* [WHAT TO PRODUCE]
If a line of the material contains "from", copy it.

* [DATASET ENTRIES]

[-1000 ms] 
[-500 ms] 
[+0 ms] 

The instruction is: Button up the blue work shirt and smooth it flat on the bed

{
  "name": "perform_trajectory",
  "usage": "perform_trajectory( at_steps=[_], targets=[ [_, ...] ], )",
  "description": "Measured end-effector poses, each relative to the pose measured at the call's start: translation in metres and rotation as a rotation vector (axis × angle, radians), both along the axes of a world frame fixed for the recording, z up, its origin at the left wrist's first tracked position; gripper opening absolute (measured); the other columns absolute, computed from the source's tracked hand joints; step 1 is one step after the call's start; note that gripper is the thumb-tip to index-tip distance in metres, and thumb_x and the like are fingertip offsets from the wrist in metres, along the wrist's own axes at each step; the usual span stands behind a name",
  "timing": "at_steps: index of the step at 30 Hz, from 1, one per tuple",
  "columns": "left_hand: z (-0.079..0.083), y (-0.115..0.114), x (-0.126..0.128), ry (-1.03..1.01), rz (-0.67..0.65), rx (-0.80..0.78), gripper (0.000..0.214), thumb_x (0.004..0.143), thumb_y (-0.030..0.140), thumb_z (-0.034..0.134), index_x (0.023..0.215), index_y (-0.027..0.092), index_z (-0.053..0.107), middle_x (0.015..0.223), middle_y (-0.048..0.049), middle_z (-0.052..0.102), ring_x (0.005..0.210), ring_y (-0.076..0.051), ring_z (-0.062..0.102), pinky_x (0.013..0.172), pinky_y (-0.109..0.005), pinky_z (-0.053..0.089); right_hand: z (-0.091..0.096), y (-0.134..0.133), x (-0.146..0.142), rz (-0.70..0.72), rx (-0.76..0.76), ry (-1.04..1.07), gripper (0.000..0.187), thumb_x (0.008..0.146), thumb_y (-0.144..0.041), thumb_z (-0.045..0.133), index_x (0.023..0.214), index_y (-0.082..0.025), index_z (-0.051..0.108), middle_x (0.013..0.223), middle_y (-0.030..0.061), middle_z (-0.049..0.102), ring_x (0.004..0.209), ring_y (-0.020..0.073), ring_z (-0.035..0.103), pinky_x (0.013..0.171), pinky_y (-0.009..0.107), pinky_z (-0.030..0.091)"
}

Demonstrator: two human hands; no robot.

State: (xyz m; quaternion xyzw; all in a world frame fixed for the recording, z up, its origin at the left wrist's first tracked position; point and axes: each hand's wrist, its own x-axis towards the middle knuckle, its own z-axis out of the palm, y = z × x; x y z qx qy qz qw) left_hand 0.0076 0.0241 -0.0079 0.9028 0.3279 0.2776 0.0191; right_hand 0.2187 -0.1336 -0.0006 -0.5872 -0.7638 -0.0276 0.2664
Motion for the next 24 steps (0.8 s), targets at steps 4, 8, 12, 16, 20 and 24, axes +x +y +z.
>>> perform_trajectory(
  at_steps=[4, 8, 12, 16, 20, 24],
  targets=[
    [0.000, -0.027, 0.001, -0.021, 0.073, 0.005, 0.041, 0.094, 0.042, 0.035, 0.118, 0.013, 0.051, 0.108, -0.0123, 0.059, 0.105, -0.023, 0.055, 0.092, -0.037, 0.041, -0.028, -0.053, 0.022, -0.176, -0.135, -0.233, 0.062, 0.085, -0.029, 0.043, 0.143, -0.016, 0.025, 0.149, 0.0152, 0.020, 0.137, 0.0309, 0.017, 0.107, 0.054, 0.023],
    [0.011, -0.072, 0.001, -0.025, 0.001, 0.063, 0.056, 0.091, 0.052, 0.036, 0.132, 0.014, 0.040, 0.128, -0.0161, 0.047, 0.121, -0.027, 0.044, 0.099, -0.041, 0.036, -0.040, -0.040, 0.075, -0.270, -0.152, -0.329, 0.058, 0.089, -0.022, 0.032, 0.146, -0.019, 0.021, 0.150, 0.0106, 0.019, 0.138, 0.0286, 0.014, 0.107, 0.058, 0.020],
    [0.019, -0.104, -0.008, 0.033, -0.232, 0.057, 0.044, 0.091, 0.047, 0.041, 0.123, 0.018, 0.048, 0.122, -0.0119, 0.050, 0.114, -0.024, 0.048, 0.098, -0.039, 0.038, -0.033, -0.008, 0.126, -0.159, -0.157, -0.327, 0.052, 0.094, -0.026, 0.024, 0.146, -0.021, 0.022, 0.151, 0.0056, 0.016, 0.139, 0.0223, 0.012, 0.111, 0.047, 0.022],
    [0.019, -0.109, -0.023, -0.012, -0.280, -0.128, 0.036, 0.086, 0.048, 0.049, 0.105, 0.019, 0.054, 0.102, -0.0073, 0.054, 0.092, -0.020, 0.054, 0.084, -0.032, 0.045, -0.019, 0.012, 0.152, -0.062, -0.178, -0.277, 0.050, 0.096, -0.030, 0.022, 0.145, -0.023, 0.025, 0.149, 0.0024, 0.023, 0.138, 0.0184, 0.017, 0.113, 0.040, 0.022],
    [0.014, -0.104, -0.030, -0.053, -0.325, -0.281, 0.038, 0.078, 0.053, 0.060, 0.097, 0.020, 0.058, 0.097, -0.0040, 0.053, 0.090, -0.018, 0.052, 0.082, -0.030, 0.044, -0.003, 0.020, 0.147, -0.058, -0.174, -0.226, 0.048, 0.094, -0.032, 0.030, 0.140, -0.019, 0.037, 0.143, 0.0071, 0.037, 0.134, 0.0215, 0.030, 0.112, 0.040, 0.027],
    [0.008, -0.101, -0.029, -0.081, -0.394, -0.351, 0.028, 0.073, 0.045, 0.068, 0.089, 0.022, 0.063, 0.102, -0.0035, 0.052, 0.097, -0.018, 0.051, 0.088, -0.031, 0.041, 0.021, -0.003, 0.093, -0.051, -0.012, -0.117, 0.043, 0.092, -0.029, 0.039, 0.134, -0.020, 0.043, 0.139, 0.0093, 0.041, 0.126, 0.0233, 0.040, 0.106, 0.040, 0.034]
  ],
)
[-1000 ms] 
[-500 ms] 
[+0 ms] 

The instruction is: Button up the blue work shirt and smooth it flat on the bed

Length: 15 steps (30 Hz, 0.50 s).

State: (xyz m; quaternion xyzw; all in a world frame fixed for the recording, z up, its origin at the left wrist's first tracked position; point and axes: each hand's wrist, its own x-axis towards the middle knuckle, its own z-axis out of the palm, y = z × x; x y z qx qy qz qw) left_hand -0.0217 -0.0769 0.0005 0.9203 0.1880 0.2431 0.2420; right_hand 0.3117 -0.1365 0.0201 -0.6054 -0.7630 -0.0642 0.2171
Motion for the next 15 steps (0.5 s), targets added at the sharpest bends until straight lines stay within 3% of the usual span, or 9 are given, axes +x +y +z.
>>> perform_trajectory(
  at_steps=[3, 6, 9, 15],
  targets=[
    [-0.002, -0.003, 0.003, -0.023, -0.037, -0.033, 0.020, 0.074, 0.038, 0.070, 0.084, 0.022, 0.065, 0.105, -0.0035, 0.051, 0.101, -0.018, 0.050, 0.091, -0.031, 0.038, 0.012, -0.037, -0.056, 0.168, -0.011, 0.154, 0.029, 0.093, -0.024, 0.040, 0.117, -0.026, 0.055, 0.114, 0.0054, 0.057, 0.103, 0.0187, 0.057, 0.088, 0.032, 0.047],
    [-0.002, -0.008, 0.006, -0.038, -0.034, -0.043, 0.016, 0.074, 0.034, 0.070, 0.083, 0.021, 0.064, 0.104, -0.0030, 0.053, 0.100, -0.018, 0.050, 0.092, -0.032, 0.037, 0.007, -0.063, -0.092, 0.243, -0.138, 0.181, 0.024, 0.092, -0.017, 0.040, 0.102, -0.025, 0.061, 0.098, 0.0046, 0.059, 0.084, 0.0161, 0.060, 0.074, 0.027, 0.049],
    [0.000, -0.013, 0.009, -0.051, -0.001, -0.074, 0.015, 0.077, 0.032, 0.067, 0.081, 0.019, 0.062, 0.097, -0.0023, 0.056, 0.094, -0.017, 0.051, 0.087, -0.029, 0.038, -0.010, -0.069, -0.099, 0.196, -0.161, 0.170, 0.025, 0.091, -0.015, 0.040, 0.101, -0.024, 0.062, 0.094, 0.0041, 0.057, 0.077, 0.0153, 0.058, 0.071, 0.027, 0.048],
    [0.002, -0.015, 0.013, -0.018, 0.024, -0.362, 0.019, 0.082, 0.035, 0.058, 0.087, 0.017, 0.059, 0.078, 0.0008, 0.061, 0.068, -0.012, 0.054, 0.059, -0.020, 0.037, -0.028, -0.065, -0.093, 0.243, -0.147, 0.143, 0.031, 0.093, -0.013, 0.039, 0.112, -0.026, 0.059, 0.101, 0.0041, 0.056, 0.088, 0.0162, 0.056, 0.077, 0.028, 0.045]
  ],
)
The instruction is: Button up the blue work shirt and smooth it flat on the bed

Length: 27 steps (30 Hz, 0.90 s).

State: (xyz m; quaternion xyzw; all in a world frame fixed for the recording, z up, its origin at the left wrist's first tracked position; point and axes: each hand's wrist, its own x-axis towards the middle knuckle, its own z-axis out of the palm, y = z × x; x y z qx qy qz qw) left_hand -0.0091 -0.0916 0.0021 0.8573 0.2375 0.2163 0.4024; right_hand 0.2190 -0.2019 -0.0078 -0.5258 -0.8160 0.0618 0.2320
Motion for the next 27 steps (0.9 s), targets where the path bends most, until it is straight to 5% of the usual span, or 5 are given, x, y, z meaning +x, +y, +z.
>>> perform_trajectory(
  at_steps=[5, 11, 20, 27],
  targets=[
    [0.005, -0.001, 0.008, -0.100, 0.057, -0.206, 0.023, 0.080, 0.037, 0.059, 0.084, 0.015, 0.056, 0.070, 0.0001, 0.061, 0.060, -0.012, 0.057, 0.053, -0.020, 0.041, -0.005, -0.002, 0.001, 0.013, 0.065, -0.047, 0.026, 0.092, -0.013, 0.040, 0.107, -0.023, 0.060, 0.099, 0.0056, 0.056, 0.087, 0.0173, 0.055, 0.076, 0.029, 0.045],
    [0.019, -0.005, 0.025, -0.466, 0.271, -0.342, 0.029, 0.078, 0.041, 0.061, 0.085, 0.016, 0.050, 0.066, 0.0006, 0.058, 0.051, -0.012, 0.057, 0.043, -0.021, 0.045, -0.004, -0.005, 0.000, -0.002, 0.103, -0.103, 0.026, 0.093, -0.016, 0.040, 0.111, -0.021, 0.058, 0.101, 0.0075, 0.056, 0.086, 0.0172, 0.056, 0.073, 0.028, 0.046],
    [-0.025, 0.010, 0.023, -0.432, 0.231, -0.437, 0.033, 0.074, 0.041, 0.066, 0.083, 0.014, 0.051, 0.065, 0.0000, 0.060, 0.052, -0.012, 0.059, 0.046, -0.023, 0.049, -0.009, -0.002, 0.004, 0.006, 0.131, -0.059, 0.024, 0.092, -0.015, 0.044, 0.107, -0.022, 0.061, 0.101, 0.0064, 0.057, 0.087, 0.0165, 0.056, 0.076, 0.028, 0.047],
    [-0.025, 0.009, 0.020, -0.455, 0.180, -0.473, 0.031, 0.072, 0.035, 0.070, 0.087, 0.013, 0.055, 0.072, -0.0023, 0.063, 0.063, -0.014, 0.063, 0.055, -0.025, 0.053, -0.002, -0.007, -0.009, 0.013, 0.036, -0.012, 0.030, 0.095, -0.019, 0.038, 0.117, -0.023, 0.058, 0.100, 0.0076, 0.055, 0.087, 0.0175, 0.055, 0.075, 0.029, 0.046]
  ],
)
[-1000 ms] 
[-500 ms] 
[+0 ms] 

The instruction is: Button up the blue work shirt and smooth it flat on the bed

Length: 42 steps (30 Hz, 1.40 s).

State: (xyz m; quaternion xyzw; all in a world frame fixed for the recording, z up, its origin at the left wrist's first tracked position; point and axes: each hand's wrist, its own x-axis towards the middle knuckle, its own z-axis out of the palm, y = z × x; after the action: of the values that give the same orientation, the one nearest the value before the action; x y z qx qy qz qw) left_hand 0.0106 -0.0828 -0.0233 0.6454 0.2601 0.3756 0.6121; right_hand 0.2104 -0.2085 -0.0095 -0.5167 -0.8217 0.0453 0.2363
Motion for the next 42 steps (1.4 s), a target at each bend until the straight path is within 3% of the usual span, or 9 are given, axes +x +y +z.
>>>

* [RESPONSE AREA]
  "description": "Measured end-effector poses, each relative to the pose measured at the call's start: translation in metres and rotation as a rotation vector (axis × angle, radians), both along the axes of a world frame fixed for the recording, z up, its origin at the left wrist's first tracked position; gripper opening absolute (measured); the other columns absolute, computed from the source's tracked hand joints; step 1 is one step after the call's start; note that gripper is the thumb-tip to index-tip distance in metres, and thumb_x and the like are fingertip offsets from the wrist in metres, along the wrist's own axes at each step; the usual span stands behind a name",
  "timing": "at_steps: index of the step at 30 Hz, from 1, one per tuple",

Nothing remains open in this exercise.